As Karsten Nohl and his colleagues demonstrated at the December 2010 Chaos Computer Club meeting in Germany, it is now perfectly possible to subvert the 2G GSM cellular network – using a massive hash of the A5/1 crytpo tables – to eavesdrop on calls.

But it is also important to note that the A5/1 encryption system dates back to the 1980s when GSM was being developed. Since then the GSM standard has been developed extensively and, over the last eight years, we have seen the rise of the smartphone and the 3G standard.

3G, as any radiocommunications engineer will attest, does not use discrete radio channels with packet-driven data, but uses a radio scattering system known as spread spectrum. Spread spectrum involves the use of radio signals spread across multiple frequencies which utilise almost all of the available bandwidth in a given waveband.

It’s also interesting to note that the technology was originally developed to prevent eavesdropping. As a result, 3G voice and data calls (it’s actually all data) are almost impossible to monitor using today’s computing architecture.

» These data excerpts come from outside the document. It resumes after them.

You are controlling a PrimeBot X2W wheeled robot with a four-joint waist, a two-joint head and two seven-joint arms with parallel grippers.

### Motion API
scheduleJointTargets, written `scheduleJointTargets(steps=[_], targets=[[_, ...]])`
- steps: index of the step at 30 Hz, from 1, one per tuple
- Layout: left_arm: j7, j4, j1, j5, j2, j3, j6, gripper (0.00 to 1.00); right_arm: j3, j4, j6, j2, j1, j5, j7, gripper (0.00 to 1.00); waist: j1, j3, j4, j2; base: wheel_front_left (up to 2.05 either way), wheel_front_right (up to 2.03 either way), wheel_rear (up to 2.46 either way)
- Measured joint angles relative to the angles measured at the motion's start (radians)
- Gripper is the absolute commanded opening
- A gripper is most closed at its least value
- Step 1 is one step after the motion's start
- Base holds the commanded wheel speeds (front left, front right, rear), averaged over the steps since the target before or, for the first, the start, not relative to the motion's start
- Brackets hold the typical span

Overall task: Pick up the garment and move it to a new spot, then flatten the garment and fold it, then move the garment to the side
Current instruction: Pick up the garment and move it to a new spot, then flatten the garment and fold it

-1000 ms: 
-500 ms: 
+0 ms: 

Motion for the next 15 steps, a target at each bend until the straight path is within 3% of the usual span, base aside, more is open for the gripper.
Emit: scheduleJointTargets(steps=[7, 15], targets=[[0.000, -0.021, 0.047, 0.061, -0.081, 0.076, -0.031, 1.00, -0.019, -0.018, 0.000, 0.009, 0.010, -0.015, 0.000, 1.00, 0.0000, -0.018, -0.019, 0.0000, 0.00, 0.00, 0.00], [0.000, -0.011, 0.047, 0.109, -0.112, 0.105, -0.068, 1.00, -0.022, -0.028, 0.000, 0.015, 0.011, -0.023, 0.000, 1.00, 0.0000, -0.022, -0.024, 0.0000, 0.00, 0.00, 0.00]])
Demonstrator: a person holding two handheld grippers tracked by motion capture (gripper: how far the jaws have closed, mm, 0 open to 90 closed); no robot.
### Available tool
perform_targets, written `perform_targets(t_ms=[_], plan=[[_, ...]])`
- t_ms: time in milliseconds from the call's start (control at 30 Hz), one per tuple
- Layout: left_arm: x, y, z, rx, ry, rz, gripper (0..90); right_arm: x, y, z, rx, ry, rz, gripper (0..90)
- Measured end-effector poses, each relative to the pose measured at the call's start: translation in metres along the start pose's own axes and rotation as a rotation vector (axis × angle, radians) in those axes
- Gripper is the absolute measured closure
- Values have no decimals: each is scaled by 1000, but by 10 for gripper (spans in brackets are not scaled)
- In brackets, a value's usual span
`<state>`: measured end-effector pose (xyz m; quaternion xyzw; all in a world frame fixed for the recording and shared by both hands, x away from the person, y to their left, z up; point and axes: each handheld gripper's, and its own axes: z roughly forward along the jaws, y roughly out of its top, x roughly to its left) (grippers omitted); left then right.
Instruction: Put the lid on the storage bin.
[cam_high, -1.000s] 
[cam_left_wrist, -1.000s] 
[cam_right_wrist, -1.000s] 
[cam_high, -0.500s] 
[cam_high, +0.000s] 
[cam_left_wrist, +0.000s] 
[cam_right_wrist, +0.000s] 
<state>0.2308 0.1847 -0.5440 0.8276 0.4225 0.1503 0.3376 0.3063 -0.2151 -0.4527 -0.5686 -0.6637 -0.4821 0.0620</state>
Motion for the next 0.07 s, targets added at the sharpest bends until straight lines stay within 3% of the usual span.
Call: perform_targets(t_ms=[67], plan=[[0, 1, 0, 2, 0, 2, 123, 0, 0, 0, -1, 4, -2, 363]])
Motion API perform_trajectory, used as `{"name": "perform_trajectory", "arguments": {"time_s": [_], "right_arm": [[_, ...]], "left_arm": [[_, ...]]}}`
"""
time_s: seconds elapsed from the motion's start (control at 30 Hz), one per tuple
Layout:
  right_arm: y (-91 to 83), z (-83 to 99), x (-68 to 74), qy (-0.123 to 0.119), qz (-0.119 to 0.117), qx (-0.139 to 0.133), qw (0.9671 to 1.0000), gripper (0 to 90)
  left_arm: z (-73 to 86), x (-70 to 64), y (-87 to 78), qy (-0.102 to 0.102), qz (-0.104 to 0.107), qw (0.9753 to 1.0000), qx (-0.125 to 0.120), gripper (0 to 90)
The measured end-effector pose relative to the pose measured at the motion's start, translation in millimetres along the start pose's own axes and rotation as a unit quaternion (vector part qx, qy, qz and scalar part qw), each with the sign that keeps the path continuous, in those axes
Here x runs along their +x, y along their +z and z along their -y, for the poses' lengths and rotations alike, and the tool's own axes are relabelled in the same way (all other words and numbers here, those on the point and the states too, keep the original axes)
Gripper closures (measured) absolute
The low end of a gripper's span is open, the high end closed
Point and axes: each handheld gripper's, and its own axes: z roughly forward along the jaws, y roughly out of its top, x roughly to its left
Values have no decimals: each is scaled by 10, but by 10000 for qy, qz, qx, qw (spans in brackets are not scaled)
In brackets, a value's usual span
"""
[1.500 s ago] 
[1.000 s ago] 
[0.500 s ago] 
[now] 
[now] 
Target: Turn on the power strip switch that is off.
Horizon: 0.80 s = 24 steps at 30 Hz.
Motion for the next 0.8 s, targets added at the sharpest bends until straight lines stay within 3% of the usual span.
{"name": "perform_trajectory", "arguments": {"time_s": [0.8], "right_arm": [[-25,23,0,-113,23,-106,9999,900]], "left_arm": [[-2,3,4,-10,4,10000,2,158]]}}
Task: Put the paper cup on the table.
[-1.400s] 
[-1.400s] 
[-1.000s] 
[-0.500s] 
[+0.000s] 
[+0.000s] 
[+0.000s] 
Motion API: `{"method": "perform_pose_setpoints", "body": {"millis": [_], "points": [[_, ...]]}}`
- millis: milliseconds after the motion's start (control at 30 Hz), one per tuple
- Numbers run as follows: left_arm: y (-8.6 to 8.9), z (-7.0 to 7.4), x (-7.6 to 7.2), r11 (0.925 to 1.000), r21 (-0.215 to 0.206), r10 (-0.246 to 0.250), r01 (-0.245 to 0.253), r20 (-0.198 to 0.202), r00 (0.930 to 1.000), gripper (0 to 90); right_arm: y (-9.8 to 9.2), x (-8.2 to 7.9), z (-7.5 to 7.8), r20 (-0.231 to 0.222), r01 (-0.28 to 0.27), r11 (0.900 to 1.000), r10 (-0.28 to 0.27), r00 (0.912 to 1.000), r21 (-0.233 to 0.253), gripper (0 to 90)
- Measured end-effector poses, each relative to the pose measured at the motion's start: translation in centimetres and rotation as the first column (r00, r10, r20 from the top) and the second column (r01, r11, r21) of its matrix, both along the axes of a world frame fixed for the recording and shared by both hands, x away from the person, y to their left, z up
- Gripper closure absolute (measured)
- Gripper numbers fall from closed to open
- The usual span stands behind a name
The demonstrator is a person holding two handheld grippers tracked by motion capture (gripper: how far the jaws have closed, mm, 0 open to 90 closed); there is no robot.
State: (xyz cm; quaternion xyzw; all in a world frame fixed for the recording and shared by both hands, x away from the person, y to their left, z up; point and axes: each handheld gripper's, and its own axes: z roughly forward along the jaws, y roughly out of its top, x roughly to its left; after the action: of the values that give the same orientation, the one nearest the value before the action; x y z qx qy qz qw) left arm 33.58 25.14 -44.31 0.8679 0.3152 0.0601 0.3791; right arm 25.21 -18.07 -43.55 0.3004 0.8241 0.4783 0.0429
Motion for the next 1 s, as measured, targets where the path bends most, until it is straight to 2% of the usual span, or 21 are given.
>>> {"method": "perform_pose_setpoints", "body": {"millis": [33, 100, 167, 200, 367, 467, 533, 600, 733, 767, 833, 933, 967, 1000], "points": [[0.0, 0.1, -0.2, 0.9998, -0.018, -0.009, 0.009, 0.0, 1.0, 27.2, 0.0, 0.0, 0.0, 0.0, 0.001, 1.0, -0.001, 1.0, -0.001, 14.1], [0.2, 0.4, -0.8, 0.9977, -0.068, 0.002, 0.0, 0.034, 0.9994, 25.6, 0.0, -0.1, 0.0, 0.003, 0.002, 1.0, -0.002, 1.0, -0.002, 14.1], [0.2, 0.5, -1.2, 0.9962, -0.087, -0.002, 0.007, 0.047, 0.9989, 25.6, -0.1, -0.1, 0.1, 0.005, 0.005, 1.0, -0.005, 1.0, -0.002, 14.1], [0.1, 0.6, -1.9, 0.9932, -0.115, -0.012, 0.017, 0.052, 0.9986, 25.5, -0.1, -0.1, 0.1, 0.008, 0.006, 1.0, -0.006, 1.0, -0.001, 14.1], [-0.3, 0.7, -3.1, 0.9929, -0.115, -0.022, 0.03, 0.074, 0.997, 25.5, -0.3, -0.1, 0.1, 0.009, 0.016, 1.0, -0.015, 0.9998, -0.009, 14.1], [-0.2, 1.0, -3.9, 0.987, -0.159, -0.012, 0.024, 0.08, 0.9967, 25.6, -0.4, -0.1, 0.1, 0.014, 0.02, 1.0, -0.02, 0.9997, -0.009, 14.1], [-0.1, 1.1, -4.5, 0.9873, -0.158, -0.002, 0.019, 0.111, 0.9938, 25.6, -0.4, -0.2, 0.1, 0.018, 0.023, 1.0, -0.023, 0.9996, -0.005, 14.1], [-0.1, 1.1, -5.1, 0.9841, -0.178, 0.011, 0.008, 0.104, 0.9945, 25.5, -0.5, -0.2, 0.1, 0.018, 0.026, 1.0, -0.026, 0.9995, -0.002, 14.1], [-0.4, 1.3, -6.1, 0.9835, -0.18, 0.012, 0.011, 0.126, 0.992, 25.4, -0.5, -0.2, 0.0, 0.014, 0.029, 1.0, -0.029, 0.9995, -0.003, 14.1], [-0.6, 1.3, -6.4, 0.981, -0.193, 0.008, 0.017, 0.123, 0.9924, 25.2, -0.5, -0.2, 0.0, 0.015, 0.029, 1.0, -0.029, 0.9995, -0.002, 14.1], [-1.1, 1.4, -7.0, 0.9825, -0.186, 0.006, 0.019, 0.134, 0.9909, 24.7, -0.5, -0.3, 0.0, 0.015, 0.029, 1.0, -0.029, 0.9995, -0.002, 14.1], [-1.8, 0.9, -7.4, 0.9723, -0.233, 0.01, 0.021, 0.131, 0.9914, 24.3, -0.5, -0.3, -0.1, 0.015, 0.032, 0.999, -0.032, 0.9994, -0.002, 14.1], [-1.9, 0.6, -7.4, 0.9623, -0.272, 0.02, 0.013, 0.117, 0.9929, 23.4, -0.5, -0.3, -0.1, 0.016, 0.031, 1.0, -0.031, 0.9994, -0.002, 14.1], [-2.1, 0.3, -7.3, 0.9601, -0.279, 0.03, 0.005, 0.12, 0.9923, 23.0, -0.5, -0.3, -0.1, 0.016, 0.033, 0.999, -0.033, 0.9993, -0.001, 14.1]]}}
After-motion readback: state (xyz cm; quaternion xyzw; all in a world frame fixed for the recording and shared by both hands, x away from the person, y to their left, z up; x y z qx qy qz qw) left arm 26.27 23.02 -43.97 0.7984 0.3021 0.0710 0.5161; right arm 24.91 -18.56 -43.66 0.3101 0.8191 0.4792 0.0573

On top of this, 3G data streams are encrypted using the A5/3 encryption system, which is several steps ahead of the A5/1 system that Nohl and his research team have cracked. As an encryption system, A5/3 is based on a stronger algorithm with larger keys that to date have never been hacked.

It’s also worth noting that as soon as the A5/1 flaw was discovered, a security patch fix came out almost immediately.

So where does this leave the security of text messaging?

At the RSA Europe conference in October last year, a US researcher called Zane Lackey – showed how, by subverting the data headers of SMS and MMS transmissions on cellular networks, all manner of social engineering-driven hacks are possible.

According to Lackey, because an MMS is actually a mobile Internet `call’ routine built into an SMS data string, it is possible to fool a user’s phone into polling a third-party (hacker’s) server for the MMS payload content, rather than the mobile phone company’s systems.

What Lackey’s demonstration at RSA Europe 2010 – later repeated at the Black Hat Abu Dhabi event in November – showed was how it is possible to generate a WBXMA-based message that appears on a user’s mobile and persuades them to access a rogue mobile Internet web site.

It did not, however, demonstrate how fake text messages could be inserted into a live GSM control channel, nor how it an SMS data stream could be eavesdropped upon as, whilst this would be technically feasible, it would involve the use of complex electronics and – given the nature of cellular networks – would only operate across a short range.

SMS tokens versus hardware tokens

Thus leads us neatly to the topic of whether an SMS-based token – often described as a tokenless two-factor-authentication (2FA) system – is as `strong’ as a hardware-based token such as the RSA SecurID system.

Before we examine this issue, let’s look at the security of a 2FA hardware token. Whilst the hardware itself is tamperproof, given the fact that RSA’s servers were publicly hacked earlier this year the integrity of the system is far from being unhackable.

Furthermore, if the token is `borrowed’ by a third party, and the electronics dissected – a process which has been carried out by countless researchers since the arrival of the 2FA hardware token (aka one-time password tokens) in the late 1980s – then it is possible to create a duplicate hardware token using the same algorithm.

Of course, this incredibly complex subversion process – which requires the physical possession of the hardware token for a lengthy period of time and the use of highly complex electronics and counterfeiting technology – can be neatly side-stepped if you simply hack the servers of the company owning the keys.

When this happened with the widely-publicised RSA systems hack in March of this year, the hackers effectively gained access to the seed record database that forms the foundation of the RSA 2FA system.

And it’s against this background that the integrity of all 2FA tokens – whether hardware or software – needs to be viewed.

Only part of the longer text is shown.